Material provided
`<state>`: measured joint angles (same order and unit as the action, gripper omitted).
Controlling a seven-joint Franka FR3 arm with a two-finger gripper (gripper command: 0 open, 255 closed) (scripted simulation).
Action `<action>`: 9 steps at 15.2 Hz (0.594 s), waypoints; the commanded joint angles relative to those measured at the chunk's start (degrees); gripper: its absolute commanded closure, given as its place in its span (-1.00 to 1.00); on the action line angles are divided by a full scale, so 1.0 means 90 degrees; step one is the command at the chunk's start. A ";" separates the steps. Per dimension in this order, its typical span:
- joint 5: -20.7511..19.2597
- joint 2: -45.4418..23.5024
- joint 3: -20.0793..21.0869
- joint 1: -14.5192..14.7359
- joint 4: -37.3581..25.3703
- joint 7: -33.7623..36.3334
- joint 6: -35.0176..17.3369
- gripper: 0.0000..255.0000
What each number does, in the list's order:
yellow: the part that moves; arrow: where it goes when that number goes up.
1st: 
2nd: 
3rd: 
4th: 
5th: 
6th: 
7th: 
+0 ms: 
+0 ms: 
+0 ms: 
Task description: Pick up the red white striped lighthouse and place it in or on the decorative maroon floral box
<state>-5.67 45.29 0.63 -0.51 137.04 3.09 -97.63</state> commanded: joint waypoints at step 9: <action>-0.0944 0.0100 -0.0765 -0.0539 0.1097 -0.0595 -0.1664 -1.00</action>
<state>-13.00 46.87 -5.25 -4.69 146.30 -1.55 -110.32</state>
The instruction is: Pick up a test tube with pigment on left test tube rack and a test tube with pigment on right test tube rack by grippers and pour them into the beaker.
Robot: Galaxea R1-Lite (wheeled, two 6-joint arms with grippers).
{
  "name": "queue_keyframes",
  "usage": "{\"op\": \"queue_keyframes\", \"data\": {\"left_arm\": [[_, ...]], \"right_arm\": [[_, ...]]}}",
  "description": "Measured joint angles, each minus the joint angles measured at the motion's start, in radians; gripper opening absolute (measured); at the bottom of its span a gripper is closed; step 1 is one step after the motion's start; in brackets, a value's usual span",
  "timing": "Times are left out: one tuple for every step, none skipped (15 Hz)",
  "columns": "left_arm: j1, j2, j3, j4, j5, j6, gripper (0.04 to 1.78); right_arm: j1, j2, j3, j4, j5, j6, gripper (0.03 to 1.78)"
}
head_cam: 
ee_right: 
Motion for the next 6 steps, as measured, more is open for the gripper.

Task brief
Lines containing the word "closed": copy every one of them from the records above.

Reply to the exercise
Controlling a seven-joint Franka FR3 arm with a two-finger gripper (gripper command: 0 open, 255 closed) (scripted simulation).
  "description": "Measured joint angles, each minus the joint angles measured at the motion's start, in radians; gripper opening absolute (measured); at the bottom of its span a gripper is closed; step 1 is one step after the motion's start; in brackets, a value's usual span",

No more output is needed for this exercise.